→ **TASK DETAILS**:
From the records that follow, copy every line in which "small" appears.

→ **EXERCISE MATERIAL**:
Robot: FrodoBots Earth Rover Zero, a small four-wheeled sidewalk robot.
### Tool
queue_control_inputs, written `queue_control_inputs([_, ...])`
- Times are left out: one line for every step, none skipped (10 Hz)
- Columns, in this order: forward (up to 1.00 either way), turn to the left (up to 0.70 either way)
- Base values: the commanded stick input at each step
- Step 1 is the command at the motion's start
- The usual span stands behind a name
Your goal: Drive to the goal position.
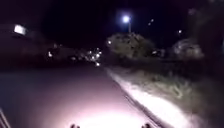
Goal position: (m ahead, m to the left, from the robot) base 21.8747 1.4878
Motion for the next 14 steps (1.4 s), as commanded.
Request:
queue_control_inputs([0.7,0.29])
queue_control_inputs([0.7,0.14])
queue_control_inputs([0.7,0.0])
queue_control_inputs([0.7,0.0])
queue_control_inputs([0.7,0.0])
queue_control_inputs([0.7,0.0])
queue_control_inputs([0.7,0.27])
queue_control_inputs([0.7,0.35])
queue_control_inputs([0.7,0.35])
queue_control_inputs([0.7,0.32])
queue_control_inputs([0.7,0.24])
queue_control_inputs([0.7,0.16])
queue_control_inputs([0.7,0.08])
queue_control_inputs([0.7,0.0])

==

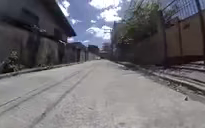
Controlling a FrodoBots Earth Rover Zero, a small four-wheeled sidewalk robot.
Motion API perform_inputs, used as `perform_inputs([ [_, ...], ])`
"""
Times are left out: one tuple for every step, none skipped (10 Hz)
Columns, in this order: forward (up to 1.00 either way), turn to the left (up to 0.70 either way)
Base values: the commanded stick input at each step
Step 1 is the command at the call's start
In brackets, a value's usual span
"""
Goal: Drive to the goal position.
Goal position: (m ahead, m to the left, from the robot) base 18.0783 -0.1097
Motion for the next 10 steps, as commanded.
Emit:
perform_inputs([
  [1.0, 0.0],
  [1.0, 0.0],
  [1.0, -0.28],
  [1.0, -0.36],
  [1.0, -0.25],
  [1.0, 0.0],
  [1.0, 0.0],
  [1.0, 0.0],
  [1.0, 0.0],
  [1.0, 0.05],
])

→ **FINISHED EXERCISE**:
Robot: FrodoBots Earth Rover Zero, a small four-wheeled sidewalk robot.
Controlling a FrodoBots Earth Rover Zero, a small four-wheeled sidewalk robot.

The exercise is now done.